__Exercise aim__
Where the string "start" appears in a line of the data, show that line.

__Information provided__

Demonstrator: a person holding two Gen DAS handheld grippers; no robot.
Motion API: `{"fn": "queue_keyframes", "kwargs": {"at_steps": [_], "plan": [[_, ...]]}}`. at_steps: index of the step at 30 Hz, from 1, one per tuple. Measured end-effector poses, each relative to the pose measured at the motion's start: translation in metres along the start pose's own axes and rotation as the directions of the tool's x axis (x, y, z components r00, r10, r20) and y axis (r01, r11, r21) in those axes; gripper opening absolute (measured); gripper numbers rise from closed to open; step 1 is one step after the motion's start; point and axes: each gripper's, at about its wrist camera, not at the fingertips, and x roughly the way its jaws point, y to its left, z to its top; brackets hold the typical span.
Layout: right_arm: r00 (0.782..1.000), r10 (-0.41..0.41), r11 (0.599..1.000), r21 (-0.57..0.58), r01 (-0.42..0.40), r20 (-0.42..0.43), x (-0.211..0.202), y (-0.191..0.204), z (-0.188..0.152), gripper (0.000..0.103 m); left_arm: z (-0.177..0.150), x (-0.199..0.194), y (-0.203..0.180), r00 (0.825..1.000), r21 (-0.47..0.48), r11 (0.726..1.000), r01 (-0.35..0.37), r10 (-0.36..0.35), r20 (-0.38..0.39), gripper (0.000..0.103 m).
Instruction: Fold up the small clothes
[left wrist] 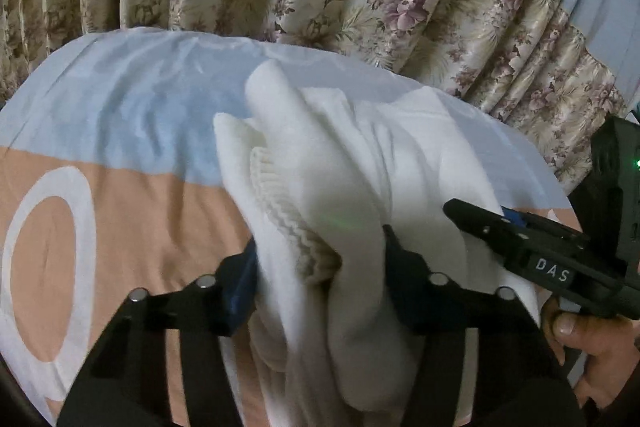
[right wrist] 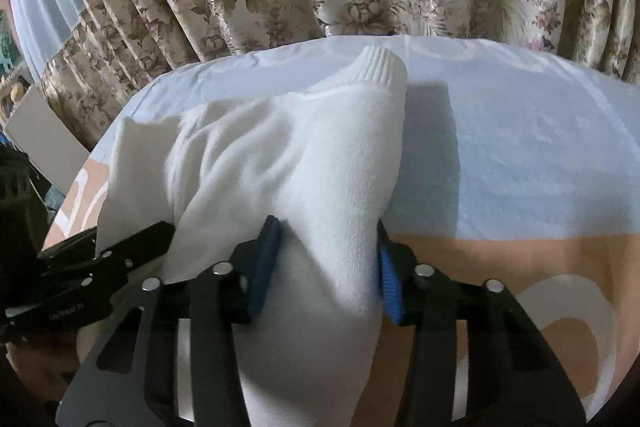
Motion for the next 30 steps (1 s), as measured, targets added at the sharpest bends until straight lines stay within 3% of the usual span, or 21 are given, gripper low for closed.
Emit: {"fn": "queue_keyframes", "kwargs": {"at_steps": [2, 5, 14, 18, 24, 30], "plan": [[1.0, -0.008, 1.0, -0.003, 0.008, -0.002, -0.001, 0.002, 0.002, 0.039, 0.0, -0.002, -0.006, 1.0, 0.023, 1.0, -0.009, 0.009, 0.003, 0.043], [1.0, -0.026, 1.0, -0.017, 0.026, 0.003, -0.004, 0.004, 0.003, 0.035, 0.001, -0.003, -0.015, 0.999, 0.057, 0.997, -0.045, 0.045, 0.01, 0.039], [0.999, -0.029, 0.999, -0.039, 0.031, 0.046, -0.022, 0.008, 0.009, 0.03, 0.008, -0.009, -0.031, 0.993, 0.038, 0.992, -0.117, 0.116, 0.038, 0.036], [0.996, -0.038, 0.996, -0.072, 0.044, 0.077, -0.041, 0.011, 0.017, 0.03, 0.014, -0.014, -0.046, 0.992, 0.045, 0.992, -0.117, 0.115, 0.044, 0.036], [0.992, -0.063, 0.993, -0.09, 0.073, 0.112, -0.086, -0.011, 0.033, 0.03, 0.031, -0.025, -0.093, 0.995, 0.058, 0.995, -0.084, 0.081, 0.06, 0.036], [0.987, -0.109, 0.99, -0.075, 0.118, 0.119, -0.139, -0.078, 0.027, 0.03, 0.028, -0.013, -0.174, 0.999, 0.08, 0.997, -0.02, 0.016, 0.049, 0.036]]}}
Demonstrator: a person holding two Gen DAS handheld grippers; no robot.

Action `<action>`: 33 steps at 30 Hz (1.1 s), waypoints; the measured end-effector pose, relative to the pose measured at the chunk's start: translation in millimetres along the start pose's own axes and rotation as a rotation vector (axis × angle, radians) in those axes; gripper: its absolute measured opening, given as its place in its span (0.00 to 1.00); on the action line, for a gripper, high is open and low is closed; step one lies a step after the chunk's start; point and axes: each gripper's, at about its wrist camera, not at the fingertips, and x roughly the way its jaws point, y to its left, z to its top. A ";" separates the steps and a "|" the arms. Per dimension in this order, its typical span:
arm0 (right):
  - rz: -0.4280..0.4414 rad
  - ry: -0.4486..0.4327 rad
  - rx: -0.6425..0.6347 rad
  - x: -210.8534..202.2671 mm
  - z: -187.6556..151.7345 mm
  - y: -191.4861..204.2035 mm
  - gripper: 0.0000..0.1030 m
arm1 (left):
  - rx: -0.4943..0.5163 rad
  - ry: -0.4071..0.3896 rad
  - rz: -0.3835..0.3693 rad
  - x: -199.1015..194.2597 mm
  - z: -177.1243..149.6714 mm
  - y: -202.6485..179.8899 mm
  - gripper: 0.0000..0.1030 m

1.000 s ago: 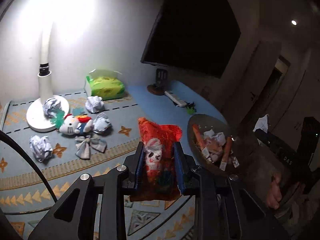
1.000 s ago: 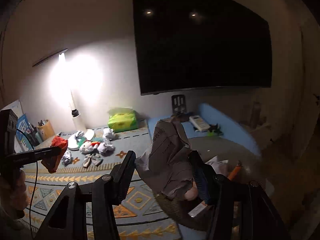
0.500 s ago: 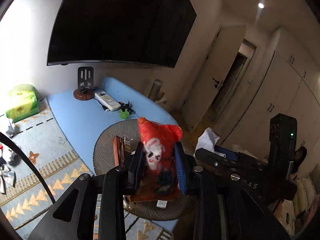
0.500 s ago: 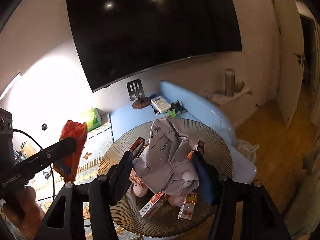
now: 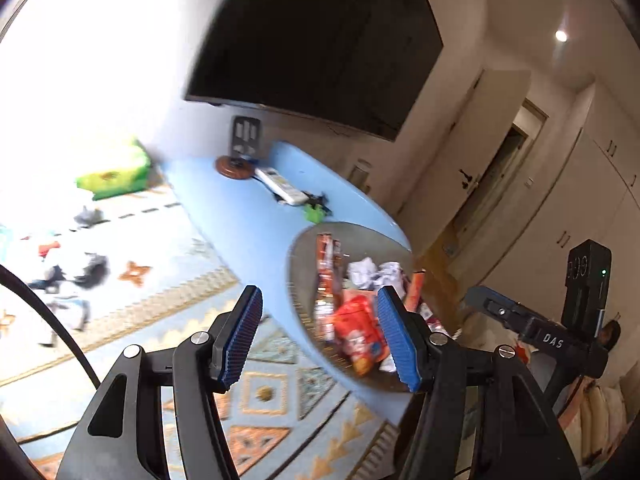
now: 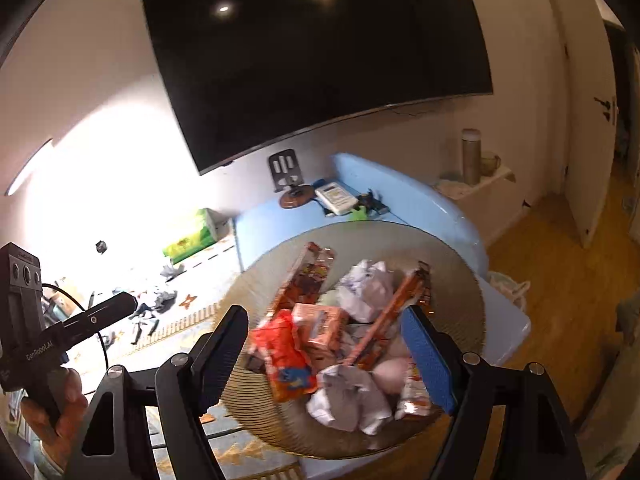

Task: Organize objects
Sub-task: 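Carry the red bag and paper ball to the glass bowl and release both, then grasp a paper ball with the left gripper while the right grasps another paper ball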

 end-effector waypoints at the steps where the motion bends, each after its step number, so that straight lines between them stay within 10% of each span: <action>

__Solved exercise__
Motion API: `{"fn": "queue_keyframes", "kwargs": {"at_steps": [_], "plan": [[_, ...]]}}`. at_steps: index of the step at 30 Hz, from 1, one per tuple. Measured end-effector poses, each relative to the pose measured at the motion's start: translation in metres along the start pose's own axes and rotation as the directions of the tool's x axis (x, y, z components r00, r10, r20) and y axis (r01, r11, r21) in those axes; gripper opening absolute (measured); gripper numbers rise from closed to open; step 1 is one step after the motion's start; point and axes: each gripper's, at about its wrist camera, not at the fingertips, and x roughly the way its jaws point, y to its left, z to its top; brackets hold the typical span.
Action `<action>`: 33 steps at 30 Hz (1.1 s), waypoints; the measured end-effector pose, relative to the pose measured at the chunk's start: translation in millimetres along the start pose's own axes and rotation as a rotation vector (axis × angle, radians) in those axes; gripper: its absolute measured opening, given as its place in its span (0.00 to 1.00); on the action line, for a gripper, high is open and low is closed; step one lies a step after the chunk's start; point and axes: each gripper's, at about its wrist camera, not at the fingertips, and x roughly the way its jaws point, y to its left, z to its top. A ";" separates the steps and a "|" the arms. Per dimension in this order, its typical span:

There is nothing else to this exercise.